ROMANIAN POSTAGE STAMP DAY
300 years ago, the metropolitan bishop Antim Ivireanul laid the foundation of Antim Monastery, dedicated to All Saints, being today one of the oldest and most beautiful monasteries of Bucharest.
By its supple, elegant and balanced architectural line and the refinement and depth of the vegetal motifs sculpted in stone and wood, the monastery church is considered “one of the most beautiful churches, the work of art of an artist archpriest, the creator of an artistic synthesis which made this synthesis not only in the conditions of the Antim Church, but also in his own life”. (Nicolae Iorga)
The architectural plans of the building were created by the metropolitan bishop himself, two of them being kept until today, one on paper and the other one on parchment, made in 1715, when the dedication of the main church of Antim Monastery took place.
The artistic execution of the monastery represents an eloquent proof of the cultural life of Bucharest at the beginning of the 18th century.
The church, built after a plan in trefoil architectural style between 1713 and 1715, has large windows with frameworks sculpted in stone, big and rich rosettes and an open church porch. The capitals and pedestals of the columns are beautifully decorated with floral motifs.
In his will, the metropolitan bishop settled the function of two printing houses in the monastery (one in Romanian and one in Greek) and established a public library for the first time in Walachia.
The 1738 earthquake damaged the building, causing the two original steeples made of brick to collapse. Subsequently, the steeples were replaced with others made of wood. In the period between 1746 and 1747, the monastery was completely restored, its iconostasis being adorned with golden foil.
In 1820, under the guidance of the bishop Ilarion of Arges (buried outside the church, on the right side of the nave), Tudor Vladimirescu drafted the Proclamations for the country in Antim Monastery, while the friar David sewed the tricolour flag of the Revolution, having the icons of the Holy Trinity and of Saint Martyrs Gheorghe and Teodor Tiron.
The State Archives were kept here between 1840 and 1864 and between 1860-1863, the monastery was restored again through the courtesy of bishop Clement of Arges.

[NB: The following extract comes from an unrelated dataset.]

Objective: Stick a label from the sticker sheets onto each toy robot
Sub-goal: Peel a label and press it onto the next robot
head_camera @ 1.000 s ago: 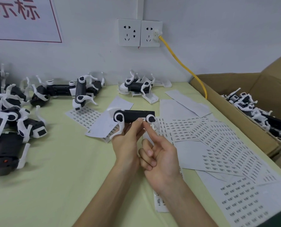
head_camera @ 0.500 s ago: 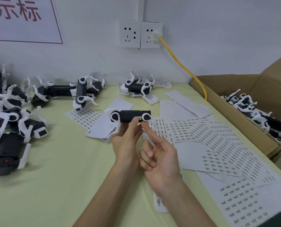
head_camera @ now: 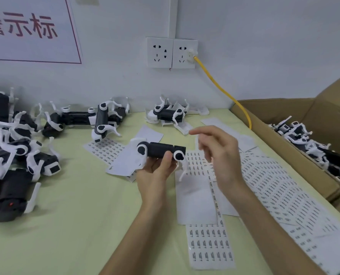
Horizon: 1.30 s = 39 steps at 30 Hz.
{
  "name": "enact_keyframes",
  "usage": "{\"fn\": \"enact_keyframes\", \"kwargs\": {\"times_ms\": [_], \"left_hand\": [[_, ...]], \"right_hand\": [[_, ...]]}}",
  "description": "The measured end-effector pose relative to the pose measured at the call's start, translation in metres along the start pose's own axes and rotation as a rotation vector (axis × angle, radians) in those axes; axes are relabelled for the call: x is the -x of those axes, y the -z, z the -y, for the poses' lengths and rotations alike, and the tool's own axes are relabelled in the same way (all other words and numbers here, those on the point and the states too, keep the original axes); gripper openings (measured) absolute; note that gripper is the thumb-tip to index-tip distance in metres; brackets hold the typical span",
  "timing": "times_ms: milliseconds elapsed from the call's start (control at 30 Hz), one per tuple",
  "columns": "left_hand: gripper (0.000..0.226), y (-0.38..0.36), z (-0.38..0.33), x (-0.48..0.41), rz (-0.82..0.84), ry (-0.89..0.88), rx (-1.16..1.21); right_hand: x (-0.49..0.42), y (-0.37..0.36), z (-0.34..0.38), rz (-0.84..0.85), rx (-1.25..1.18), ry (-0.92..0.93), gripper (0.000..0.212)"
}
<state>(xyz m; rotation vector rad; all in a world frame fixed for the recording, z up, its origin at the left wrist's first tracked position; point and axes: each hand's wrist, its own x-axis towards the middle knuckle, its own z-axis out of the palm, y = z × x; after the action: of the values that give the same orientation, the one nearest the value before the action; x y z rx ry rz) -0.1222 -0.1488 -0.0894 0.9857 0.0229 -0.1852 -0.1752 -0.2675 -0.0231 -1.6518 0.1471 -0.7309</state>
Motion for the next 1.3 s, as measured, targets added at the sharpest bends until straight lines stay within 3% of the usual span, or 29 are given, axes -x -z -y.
{"fn": "enact_keyframes", "kwargs": {"times_ms": [67, 167, 267, 400, 533, 800, 967, 1167, 1300], "left_hand": [[0.019, -0.001, 0.002, 0.001, 0.019, -0.058, -0.040], [0.019, -0.001, 0.002, 0.002, 0.059, -0.101, -0.080], [0.017, -0.002, 0.003, 0.005, 0.048, -0.056, -0.073], [0.032, -0.005, 0.002, 0.007, 0.051, 0.034, 0.005], [0.021, -0.004, 0.005, 0.009, 0.107, 0.047, -0.054], [0.013, -0.006, 0.001, 0.010, 0.042, -0.001, -0.127], [0.023, -0.005, 0.003, 0.009, 0.026, -0.029, -0.116], [0.029, -0.007, 0.009, 0.009, 0.036, -0.074, -0.185], [0.030, -0.006, 0.007, 0.008, 0.061, -0.056, -0.236]], "right_hand": [[-0.006, -0.001, -0.014, 0.136, 0.222, -0.014, 0.020], [-0.002, -0.005, -0.038, 0.275, 0.148, -0.124, 0.025], [0.003, -0.012, -0.049, 0.203, 0.053, -0.151, 0.030], [0.004, -0.011, -0.055, 0.156, 0.027, -0.138, 0.029], [0.006, -0.009, -0.055, 0.139, 0.020, -0.144, 0.033], [0.009, -0.006, -0.057, 0.205, -0.033, -0.163, 0.047], [0.010, -0.006, -0.058, 0.255, -0.031, -0.144, 0.043], [0.010, -0.005, -0.060, 0.213, 0.034, -0.103, 0.046], [0.008, -0.004, -0.058, 0.148, -0.007, -0.122, 0.035]]}}
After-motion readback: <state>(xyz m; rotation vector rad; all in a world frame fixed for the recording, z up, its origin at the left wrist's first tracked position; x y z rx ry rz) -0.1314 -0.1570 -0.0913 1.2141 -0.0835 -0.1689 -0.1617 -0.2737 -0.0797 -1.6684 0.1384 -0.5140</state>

On this occasion, the church was repainted by the painter Petre Alexandrescu, and the chapel by the painter Gheorghe Tattarescu. The church was opened for divine worship in the summer of 1863, in the presence of the ruler Alexandru Ioan Cuza.
During the First World War, the relics of Saint Filofteia from Curtea de Arges were kept here for a couple of months, and since 1940 they have honored and worshiped, in the main church, the relics of the 40 Saint Martyrs from Sevastia (Armenia) and of Saints Neofit, Acachie and Paraschevi.
At the end of 1945, the “Burning Pyre” movement, focused on the hesychast spirituality of Jesus’ prayer, was founded in the Antim Monastery. Intellectuals, priests, monks, students and also simple believers participated in the conferences and dialogues, carried out in the library hall from the abbot house, which became not spacious enough.
The last integral restoration of Antim Monastery took place between 1964 and 1966.
As a first rank edifice, the monastery has become, ever since1950, the Patriarchal Chapel, the Bishop Residence, and today hosts the Synod Palace, the Library of the Holy Synod and the Archives of the Holy Synod.
On the anniversary of 300 years since beginning the construction of Antim Monastery, Romfilatelia introduces into circulation a postage stamps issue consisting of two stamps, dedicated to this event.
We address our thanks to His Beatitude Father Daniel, Archbishop of Bucharest, Metropolitan of Muntenia and Dobrogea, Locum Tenens of the Throne of Caesarea Cappadociae and Patriarch of the Romanian Orthodox Church, to the Archbishopric of Bucharest, the Antim Monastery and the Romanian Academy Library, for their support granted in the accomplishment of this postage stamps issue.